Nothing other than the lines from the one containing "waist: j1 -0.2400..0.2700" through the last line of the data below should be output, each reproduced exactly.

(Data entries)
------------------------------------

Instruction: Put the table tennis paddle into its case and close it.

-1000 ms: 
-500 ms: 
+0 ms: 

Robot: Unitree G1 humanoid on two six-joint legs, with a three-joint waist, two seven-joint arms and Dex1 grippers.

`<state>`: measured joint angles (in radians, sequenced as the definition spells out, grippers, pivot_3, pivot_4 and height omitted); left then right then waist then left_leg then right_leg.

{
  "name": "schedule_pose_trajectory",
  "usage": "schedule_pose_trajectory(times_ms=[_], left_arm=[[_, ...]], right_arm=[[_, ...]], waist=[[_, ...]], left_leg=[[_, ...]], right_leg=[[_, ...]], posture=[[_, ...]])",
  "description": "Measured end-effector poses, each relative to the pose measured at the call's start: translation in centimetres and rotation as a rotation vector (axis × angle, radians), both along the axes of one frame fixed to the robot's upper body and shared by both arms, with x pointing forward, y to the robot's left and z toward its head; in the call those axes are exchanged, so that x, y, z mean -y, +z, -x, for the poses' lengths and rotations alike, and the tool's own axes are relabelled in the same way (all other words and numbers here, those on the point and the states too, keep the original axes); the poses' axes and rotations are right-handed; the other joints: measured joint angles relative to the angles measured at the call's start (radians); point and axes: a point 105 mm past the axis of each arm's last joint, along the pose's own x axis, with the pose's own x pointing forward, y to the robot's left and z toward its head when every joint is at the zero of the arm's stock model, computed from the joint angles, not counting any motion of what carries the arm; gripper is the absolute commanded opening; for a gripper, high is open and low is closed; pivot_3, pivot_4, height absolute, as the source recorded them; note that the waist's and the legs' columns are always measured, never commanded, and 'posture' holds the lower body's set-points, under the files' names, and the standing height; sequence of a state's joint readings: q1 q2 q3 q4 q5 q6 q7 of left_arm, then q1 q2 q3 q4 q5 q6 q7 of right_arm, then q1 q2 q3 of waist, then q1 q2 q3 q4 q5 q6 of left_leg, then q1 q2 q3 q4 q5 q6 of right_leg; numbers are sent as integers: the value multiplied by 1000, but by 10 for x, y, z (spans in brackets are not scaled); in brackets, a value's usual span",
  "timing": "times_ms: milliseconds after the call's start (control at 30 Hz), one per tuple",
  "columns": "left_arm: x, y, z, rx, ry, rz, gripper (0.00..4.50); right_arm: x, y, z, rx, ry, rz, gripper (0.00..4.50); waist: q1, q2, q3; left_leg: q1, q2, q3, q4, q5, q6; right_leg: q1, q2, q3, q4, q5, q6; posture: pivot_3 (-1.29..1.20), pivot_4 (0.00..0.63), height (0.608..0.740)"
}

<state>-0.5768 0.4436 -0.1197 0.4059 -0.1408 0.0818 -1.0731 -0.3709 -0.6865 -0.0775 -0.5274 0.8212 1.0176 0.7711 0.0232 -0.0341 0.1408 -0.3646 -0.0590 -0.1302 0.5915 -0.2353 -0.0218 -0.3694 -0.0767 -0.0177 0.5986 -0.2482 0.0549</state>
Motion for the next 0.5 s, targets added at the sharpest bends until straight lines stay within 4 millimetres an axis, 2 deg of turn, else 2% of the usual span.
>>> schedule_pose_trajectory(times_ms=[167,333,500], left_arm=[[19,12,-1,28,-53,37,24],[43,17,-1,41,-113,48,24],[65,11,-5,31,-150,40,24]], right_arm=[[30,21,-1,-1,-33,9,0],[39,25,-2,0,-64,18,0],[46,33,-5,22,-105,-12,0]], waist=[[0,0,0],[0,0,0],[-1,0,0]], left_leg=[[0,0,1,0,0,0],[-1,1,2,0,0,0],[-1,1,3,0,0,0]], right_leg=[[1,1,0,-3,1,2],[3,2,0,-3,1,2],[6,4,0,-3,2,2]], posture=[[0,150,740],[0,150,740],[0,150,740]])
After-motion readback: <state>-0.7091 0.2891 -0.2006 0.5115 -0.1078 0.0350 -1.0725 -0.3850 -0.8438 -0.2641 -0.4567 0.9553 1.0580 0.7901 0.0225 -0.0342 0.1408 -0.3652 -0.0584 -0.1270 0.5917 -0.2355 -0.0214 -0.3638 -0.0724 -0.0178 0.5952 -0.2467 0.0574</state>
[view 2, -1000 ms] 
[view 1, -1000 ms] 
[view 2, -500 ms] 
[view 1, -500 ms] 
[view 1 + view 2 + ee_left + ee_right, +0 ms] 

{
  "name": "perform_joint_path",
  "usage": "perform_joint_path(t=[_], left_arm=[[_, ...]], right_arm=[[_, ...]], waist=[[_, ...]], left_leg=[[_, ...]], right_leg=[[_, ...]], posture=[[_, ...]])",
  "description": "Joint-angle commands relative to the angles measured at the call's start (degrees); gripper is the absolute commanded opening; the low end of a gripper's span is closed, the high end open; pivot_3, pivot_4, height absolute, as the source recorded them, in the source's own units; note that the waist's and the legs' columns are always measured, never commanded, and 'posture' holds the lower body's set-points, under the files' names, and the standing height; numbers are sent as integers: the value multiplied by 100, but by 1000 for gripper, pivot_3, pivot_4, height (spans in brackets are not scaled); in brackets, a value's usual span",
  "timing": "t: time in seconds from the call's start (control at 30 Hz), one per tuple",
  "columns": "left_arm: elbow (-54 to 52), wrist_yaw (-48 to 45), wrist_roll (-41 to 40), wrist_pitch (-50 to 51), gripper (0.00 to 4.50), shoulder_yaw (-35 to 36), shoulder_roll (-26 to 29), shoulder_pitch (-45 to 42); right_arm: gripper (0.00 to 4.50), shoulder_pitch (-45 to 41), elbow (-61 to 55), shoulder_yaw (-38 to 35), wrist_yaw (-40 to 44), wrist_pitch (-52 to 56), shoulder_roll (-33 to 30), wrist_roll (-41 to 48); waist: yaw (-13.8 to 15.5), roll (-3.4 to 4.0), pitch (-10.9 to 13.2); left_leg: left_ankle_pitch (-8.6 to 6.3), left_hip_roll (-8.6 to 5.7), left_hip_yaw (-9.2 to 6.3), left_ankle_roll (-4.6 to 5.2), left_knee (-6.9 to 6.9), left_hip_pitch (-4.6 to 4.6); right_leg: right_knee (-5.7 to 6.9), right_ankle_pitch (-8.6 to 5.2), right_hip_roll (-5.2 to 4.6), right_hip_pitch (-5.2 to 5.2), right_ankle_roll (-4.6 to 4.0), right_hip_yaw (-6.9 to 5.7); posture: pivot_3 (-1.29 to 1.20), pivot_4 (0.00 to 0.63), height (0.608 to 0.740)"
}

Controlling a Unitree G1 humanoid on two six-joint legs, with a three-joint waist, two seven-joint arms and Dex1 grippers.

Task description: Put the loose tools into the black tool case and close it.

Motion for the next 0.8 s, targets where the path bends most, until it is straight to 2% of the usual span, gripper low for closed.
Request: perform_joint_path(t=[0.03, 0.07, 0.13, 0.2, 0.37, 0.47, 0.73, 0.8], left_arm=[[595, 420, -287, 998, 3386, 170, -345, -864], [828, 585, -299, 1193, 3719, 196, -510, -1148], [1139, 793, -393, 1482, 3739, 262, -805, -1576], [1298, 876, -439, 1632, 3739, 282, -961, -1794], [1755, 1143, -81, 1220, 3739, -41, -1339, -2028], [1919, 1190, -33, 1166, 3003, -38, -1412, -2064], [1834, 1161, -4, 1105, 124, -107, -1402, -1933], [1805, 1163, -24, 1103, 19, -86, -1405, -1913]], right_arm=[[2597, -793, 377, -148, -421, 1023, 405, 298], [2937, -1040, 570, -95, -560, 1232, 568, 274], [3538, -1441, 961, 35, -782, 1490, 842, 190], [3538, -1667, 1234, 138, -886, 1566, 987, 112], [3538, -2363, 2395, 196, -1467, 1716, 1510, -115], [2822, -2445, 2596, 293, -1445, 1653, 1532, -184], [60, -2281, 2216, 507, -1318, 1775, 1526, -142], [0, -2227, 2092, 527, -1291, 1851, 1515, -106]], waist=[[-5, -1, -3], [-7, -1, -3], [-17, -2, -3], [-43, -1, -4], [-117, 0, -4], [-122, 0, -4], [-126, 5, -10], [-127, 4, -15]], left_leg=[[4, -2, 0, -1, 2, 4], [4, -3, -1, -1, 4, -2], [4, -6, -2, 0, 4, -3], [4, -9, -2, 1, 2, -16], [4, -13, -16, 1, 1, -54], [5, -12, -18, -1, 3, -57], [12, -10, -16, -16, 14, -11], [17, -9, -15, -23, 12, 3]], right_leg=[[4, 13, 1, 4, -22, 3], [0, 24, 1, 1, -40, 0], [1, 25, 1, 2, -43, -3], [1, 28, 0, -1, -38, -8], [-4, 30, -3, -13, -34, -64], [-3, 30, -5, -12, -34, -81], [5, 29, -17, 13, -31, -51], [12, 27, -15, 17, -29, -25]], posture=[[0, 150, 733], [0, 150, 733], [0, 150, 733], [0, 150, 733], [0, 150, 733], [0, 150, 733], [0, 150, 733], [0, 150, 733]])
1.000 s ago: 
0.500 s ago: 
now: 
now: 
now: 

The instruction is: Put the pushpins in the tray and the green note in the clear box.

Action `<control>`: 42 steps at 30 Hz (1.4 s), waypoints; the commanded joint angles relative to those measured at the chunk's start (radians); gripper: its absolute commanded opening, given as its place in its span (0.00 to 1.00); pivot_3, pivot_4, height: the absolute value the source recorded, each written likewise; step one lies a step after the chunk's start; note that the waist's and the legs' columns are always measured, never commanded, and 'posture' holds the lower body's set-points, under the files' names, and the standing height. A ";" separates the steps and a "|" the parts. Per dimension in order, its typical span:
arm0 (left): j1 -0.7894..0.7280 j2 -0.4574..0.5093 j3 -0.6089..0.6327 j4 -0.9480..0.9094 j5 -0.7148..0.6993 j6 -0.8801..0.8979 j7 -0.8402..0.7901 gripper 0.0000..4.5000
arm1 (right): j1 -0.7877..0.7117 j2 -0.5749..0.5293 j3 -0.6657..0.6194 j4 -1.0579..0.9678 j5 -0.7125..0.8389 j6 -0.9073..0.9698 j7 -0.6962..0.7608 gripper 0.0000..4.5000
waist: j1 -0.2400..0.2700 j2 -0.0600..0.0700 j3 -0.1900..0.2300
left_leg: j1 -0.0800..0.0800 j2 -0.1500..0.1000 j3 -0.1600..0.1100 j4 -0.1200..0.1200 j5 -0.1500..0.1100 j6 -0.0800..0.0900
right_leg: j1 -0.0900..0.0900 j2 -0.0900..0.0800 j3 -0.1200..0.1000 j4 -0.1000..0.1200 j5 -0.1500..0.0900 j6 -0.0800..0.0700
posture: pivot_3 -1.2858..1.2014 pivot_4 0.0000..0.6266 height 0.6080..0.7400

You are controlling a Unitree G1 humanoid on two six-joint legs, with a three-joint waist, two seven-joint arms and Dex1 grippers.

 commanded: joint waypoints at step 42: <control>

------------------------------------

**Solved exercise**
waist: j1 -0.2400..0.2700 j2 -0.0600..0.0700 j3 -0.1900..0.2300
left_leg: j1 -0.0800..0.0800 j2 -0.1500..0.1000 j3 -0.1600..0.1100 j4 -0.1200..0.1200 j5 -0.1500..0.1100 j6 -0.0800..0.0900
right_leg: j1 -0.0900..0.0900 j2 -0.0900..0.0800 j3 -0.1200..0.1000 j4 -0.1000..0.1200 j5 -0.1500..0.0900 j6 -0.0800..0.0700
posture: pivot_3 -1.2858..1.2014 pivot_4 0.0000..0.6266 height 0.6080..0.7400

You are controlling a Unitree G1 humanoid on two six-joint legs, with a three-joint waist, two seven-joint arms and Dex1 grippers.

 commanded: joint waypoints at step 42: <control>

Now the exercise is complete.